Task brief
Using the listing below, show all lines that hold the word "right".

Source material
= Beginning of Section =

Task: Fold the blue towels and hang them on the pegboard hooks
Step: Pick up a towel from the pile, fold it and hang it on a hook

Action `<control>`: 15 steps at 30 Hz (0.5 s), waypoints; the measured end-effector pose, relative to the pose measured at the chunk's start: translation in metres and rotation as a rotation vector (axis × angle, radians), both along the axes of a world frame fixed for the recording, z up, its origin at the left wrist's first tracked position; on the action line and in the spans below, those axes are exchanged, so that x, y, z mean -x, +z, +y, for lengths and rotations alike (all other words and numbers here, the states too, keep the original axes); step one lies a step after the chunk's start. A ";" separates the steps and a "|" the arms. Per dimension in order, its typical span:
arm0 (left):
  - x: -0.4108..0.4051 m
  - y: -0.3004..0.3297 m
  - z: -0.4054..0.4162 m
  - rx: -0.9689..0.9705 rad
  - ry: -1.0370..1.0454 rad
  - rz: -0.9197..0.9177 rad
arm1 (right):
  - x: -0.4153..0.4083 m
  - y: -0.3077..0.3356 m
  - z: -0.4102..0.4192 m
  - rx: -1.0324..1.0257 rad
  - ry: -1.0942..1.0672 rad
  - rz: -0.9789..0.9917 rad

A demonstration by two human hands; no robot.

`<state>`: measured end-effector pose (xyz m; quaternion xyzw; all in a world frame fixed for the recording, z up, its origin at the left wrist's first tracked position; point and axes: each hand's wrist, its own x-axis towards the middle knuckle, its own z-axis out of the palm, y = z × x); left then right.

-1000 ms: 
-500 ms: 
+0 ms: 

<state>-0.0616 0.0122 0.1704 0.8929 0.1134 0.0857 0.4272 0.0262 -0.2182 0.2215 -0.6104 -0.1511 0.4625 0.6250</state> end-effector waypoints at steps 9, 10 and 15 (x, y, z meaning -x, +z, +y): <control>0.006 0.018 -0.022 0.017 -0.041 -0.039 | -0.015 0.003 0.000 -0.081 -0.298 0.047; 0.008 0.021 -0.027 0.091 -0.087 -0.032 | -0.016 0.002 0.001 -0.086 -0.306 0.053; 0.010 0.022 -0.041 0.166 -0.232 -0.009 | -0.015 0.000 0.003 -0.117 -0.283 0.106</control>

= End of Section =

Exercise solution
arm1 (right):
`<state>`: measured end-effector pose (xyz m; quaternion xyzw; all in a world frame fixed for the recording, z up, its origin at the left wrist's first tracked position; point and axes: each hand's wrist, its own x-axis towards the middle knuckle, its own z-axis out of the palm, y = z × x); left then right.

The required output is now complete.